If browsers are the new Universal Interface to conquer and standardize,
there's a new problem. We now have variety in implementation of standards,
making those standards tough to use.

Where Flash was when it was 2-3 years old isn't much different than where
HTML5 is for those of us who have been around long enough... except there's a
lot more browsers out there than there were Operating systems.

Flash could control how efficient it was, or wasn't.. but who will make sure
all the browsers process HTML5 efficiently?

Are we really aware of how much we're going to get ahead, and how soon?

How much time will I spend recreating what Flash, or something else could do
for me already today, so I'm not just trading some great HTML5 features for
spending my time coding stuff Flash has?

I don't use a ton of Flash or HTML5 right now and don't foresee it. When it's
the best tool, I use it. Where it's not a complete tool, I'll think twice.
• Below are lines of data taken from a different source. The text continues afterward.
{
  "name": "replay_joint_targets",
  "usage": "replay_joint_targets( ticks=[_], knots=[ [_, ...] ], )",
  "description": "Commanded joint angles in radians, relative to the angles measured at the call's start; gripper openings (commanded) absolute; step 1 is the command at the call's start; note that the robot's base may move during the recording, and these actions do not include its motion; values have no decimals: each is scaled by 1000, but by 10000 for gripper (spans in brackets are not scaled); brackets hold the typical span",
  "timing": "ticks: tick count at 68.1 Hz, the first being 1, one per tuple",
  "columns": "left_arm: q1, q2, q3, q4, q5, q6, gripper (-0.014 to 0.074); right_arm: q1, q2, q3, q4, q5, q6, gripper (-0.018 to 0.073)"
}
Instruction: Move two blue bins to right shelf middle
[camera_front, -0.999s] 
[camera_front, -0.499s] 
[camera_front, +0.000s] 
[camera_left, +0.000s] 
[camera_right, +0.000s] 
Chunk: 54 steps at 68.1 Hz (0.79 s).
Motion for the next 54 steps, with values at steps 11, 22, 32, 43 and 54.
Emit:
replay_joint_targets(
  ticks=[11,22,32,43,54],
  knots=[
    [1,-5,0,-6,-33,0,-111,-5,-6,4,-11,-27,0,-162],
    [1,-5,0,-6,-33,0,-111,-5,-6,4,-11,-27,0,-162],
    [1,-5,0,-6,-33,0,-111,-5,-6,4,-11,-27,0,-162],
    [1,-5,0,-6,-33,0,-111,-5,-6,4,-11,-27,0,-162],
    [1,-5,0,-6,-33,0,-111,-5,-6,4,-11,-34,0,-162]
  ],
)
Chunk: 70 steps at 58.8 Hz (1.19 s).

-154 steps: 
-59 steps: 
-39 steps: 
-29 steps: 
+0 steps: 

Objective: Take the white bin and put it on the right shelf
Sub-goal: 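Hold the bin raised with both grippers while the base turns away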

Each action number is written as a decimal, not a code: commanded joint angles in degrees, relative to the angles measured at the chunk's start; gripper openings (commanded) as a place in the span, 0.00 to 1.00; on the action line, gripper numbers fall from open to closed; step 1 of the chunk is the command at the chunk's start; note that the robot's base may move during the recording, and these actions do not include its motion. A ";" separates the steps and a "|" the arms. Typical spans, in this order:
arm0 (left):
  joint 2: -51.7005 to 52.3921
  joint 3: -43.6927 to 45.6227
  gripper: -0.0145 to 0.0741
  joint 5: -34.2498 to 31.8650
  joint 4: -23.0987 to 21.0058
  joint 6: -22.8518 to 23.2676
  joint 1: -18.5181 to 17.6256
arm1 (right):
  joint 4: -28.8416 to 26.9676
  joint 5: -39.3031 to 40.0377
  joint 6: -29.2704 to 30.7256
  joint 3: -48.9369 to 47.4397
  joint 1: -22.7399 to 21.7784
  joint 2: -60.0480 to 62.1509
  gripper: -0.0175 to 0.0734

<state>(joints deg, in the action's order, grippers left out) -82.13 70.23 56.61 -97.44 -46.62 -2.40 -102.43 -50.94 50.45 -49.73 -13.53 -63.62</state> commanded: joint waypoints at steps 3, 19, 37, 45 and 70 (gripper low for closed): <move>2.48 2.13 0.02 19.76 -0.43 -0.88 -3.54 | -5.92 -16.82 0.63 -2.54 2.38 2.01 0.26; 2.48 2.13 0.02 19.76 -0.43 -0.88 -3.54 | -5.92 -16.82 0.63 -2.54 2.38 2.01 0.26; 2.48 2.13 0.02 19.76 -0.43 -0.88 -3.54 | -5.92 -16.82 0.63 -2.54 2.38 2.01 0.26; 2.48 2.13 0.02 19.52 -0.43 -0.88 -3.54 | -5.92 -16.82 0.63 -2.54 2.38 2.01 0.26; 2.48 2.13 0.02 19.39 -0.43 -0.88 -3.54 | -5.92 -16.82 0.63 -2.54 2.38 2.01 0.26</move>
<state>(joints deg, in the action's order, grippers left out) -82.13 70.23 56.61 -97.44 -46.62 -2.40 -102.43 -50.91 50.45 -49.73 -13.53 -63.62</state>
This is one area though, where Adobe's expertise might be second to none --
making it work identically everywhere as best as possible with gracefully
degrading libraries.

I hope their recent acquisitions serve as fuel for solving a problem really
needing solving.. by them or someone.

Should be interesting to see what happens when we get what we wished for, the
devil we don't know vs the devil we kind of did.. :)

------
michaelpinto
The idea of Adobe focusing on using Flash to create native apps is a great
idea -- and I'll think they'll do well with it. There's an army of folks who
know ActionScript who don't want to learn Objective-C, and there are tons of
apps which are created for ad agnecies where development speed matters.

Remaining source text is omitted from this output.